(Saved data entries)
————————
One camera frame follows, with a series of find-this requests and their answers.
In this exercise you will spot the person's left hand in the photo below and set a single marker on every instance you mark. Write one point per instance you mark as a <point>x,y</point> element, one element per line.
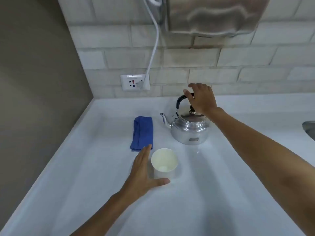
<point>140,178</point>

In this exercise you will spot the person's right hand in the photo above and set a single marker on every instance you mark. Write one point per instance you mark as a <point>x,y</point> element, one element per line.
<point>203,99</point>

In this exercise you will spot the white paper cup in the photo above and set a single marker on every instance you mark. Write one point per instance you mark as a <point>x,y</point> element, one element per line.
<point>164,162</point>

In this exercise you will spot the silver metal kettle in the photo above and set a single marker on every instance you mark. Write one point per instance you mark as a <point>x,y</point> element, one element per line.
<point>189,127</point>

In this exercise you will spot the blue cloth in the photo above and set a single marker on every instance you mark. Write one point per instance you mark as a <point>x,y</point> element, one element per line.
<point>142,134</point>

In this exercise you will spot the person's right forearm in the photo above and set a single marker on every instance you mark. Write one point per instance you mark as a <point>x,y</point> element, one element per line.
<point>265,154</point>

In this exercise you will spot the white countertop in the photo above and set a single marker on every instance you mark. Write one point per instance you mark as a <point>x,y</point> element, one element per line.
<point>221,194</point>

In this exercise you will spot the white power plug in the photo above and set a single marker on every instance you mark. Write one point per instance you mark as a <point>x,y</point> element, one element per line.
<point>140,84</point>

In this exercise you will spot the white wall socket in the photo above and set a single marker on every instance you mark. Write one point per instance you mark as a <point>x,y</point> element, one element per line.
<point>134,82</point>

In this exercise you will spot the steel wall hand dryer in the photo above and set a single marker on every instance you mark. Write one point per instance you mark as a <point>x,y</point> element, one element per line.
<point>211,15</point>

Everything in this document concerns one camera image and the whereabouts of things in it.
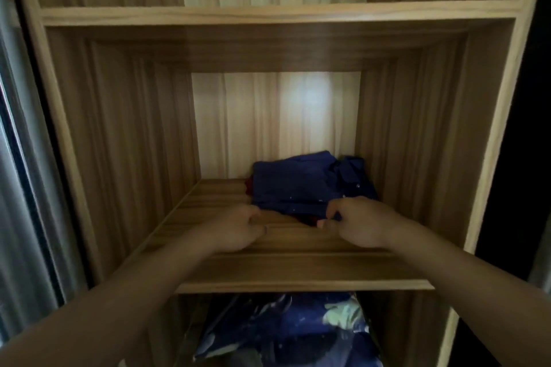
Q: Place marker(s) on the person's left hand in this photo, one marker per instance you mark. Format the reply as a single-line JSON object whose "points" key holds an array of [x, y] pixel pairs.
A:
{"points": [[236, 231]]}

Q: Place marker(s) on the wooden wardrobe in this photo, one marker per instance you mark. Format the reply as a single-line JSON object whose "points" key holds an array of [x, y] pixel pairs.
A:
{"points": [[129, 121]]}

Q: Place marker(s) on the person's right forearm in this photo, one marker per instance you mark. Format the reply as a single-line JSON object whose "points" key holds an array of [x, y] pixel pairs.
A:
{"points": [[473, 285]]}

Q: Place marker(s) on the blue printed folded bedding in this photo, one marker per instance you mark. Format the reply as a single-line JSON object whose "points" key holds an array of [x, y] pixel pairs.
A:
{"points": [[292, 332]]}

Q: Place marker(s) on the person's right hand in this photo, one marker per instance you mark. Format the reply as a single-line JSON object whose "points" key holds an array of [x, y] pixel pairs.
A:
{"points": [[366, 225]]}

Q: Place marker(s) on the blue shirt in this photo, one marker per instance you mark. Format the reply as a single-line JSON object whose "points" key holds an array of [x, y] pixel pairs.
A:
{"points": [[301, 182]]}

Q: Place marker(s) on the person's left forearm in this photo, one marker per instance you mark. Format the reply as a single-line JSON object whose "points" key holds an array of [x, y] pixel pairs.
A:
{"points": [[107, 306]]}

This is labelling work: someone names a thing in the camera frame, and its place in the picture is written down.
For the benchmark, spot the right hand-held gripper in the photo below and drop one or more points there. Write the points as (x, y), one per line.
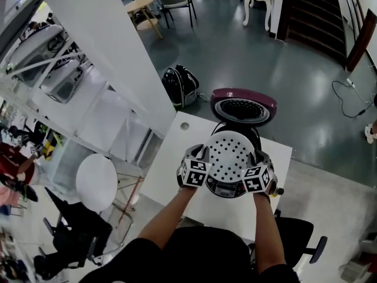
(259, 180)

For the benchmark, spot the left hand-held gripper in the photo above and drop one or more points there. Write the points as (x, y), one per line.
(194, 174)

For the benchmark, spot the white perforated steamer tray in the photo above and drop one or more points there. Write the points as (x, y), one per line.
(229, 155)

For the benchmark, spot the person's right forearm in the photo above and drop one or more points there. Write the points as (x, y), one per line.
(269, 234)

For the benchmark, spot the person's left forearm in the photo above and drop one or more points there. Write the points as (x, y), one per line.
(165, 220)

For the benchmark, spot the white square table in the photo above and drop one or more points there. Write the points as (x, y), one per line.
(171, 164)

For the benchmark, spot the yellow bottle with black cap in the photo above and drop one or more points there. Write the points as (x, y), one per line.
(278, 192)

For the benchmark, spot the maroon rice cooker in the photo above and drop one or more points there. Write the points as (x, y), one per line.
(244, 96)

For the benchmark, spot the black backpack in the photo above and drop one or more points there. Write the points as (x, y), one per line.
(181, 85)

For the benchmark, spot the black office chair with armrests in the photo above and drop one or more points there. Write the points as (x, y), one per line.
(297, 237)

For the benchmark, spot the person's black shirt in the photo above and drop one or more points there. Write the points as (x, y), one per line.
(191, 258)

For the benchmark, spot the white power strip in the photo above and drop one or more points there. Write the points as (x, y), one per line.
(350, 82)

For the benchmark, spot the white metal shelving rack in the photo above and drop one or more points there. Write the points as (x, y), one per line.
(73, 99)

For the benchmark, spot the yellow black box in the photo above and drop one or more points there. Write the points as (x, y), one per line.
(51, 146)

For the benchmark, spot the grey small box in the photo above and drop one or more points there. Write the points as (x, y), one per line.
(355, 271)

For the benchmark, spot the grey armchair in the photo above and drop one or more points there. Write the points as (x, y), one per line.
(173, 0)

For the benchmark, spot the dark wooden staircase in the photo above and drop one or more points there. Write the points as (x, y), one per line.
(315, 13)

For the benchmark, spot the round wooden table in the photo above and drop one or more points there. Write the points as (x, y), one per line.
(141, 4)

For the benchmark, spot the black swivel chair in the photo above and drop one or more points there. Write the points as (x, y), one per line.
(56, 264)

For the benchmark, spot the black chrome-frame chair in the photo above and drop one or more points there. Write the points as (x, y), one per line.
(85, 231)

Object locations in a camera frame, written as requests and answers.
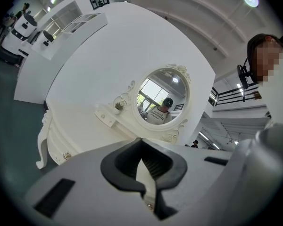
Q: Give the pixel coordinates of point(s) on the small dried flower ornament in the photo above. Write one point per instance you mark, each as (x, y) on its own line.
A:
(119, 106)

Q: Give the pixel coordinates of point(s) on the white black wheeled robot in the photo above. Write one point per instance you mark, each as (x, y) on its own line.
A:
(44, 40)
(21, 32)

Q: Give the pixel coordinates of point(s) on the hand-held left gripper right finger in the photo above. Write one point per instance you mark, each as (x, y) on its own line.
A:
(198, 171)

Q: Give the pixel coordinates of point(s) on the oval ornate white mirror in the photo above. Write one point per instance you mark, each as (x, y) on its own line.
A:
(162, 98)

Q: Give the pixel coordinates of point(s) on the black balcony railing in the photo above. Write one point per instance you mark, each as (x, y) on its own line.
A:
(226, 95)

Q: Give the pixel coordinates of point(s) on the person's face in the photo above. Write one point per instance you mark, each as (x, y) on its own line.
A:
(266, 62)

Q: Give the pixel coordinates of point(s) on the black head-mounted camera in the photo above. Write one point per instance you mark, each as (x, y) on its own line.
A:
(243, 75)

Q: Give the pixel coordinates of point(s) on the white shelving partition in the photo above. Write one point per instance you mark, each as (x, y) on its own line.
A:
(37, 79)

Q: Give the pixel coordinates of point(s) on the white dressing table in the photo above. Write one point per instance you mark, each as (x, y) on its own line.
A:
(80, 131)

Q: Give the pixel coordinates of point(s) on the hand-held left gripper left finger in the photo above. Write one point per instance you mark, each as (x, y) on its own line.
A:
(85, 185)

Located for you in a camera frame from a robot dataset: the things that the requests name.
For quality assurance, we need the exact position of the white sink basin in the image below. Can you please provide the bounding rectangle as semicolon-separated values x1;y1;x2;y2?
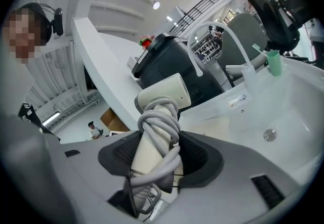
177;55;324;190

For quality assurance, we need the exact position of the red and green toy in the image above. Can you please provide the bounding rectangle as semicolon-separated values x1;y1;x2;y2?
138;35;155;50

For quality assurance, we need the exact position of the small white box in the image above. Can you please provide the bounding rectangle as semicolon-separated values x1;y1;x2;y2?
126;56;140;70

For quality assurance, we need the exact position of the black mesh office chair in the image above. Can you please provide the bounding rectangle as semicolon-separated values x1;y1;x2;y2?
227;0;316;53

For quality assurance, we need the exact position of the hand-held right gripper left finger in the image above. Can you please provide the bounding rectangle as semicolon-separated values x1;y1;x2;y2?
43;130;143;224

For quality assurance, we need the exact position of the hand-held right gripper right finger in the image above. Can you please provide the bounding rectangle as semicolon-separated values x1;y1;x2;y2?
156;130;306;224

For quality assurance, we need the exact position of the clear plastic wrapper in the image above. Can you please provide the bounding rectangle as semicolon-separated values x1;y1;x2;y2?
226;94;248;108

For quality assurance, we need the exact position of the black head-worn camera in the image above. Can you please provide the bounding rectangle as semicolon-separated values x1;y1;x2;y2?
18;2;64;44

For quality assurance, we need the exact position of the black stair railing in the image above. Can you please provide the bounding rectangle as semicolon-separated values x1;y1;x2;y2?
169;0;227;37

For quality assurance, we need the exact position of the white hair dryer with cord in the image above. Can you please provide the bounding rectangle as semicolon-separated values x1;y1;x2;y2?
123;73;192;216

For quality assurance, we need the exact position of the person's head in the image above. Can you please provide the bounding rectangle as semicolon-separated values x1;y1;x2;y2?
2;7;53;65

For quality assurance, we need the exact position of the grey chair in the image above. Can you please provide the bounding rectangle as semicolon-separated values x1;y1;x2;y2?
217;12;268;78

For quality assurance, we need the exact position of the green and white toothbrush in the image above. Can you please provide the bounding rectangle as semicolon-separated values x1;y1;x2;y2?
252;43;269;58

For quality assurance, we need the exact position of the white curved faucet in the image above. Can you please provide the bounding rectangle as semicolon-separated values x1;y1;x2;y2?
187;21;257;87

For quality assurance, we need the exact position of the black printer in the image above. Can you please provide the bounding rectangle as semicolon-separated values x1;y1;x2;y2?
131;32;226;115

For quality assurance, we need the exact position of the long tube ceiling light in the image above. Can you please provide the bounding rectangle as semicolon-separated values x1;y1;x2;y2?
41;111;62;126

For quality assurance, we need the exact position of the green plastic cup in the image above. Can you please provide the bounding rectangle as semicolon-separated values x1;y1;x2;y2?
265;50;282;77

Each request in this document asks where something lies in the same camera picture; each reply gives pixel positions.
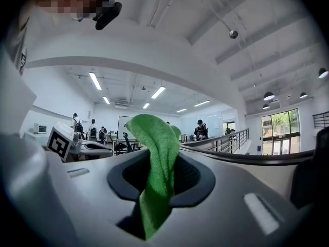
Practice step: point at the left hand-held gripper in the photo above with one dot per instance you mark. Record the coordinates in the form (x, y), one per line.
(60, 143)

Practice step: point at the black office chair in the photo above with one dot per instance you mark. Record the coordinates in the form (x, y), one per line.
(127, 143)

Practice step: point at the green cloth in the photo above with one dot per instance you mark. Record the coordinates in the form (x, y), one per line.
(160, 158)

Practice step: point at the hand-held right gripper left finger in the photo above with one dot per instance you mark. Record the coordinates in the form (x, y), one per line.
(77, 202)

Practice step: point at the metal balcony railing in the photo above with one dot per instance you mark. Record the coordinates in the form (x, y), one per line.
(231, 140)

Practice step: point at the white box appliance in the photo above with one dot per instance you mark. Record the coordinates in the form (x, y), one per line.
(41, 129)

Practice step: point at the person's white shirt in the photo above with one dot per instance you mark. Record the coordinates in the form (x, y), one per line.
(15, 99)

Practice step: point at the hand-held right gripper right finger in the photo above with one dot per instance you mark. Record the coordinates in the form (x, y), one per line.
(218, 215)

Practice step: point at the black head-worn camera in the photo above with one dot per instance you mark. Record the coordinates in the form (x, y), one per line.
(108, 11)

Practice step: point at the round metal ceiling fixture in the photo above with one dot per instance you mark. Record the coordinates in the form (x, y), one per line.
(233, 34)

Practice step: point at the white whiteboard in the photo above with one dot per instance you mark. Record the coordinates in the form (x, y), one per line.
(123, 126)

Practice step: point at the dark dome pendant lamp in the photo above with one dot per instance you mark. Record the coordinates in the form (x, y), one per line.
(266, 106)
(303, 95)
(323, 73)
(268, 96)

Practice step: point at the ceiling strip lights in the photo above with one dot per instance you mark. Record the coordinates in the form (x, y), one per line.
(95, 80)

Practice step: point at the dark rounded object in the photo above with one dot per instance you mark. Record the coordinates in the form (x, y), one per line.
(306, 181)

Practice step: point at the glass entrance door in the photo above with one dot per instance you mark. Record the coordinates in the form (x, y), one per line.
(280, 132)
————————
Using the records above, write out exactly the lines from the one containing "Practice step: point at the person's" through the last, and add nothing.

Practice step: point at the person's white shirt in the photo above with one dot per instance you mark. Record the coordinates in the form (x, y), one per line.
(15, 99)

Practice step: point at the hand-held right gripper right finger in the photo above with one dot per instance you mark. Record the coordinates in the form (x, y), one per line.
(218, 215)

Practice step: point at the black head-worn camera in the photo above with one dot per instance you mark. Record the coordinates in the form (x, y), one per line.
(108, 11)

Practice step: point at the round metal ceiling fixture in the photo above with one dot per instance you mark. Record the coordinates in the form (x, y), one per line.
(233, 34)

Practice step: point at the white whiteboard in the photo above with one dot per instance you mark. Record the coordinates in the form (x, y), one per line.
(123, 126)

Practice step: point at the dark dome pendant lamp in the photo above with one dot per instance you mark. Record the coordinates in the form (x, y), one per line.
(266, 106)
(303, 95)
(323, 73)
(268, 96)

Practice step: point at the ceiling strip lights in the photo above with one dot per instance you mark. Record the coordinates in the form (x, y), one per line.
(95, 80)

Practice step: point at the dark rounded object in the photo above with one dot per instance you mark. Record the coordinates in the form (x, y), one per line.
(306, 181)

Practice step: point at the glass entrance door in the photo above with one dot per instance you mark. Record the coordinates in the form (x, y), one per line.
(280, 132)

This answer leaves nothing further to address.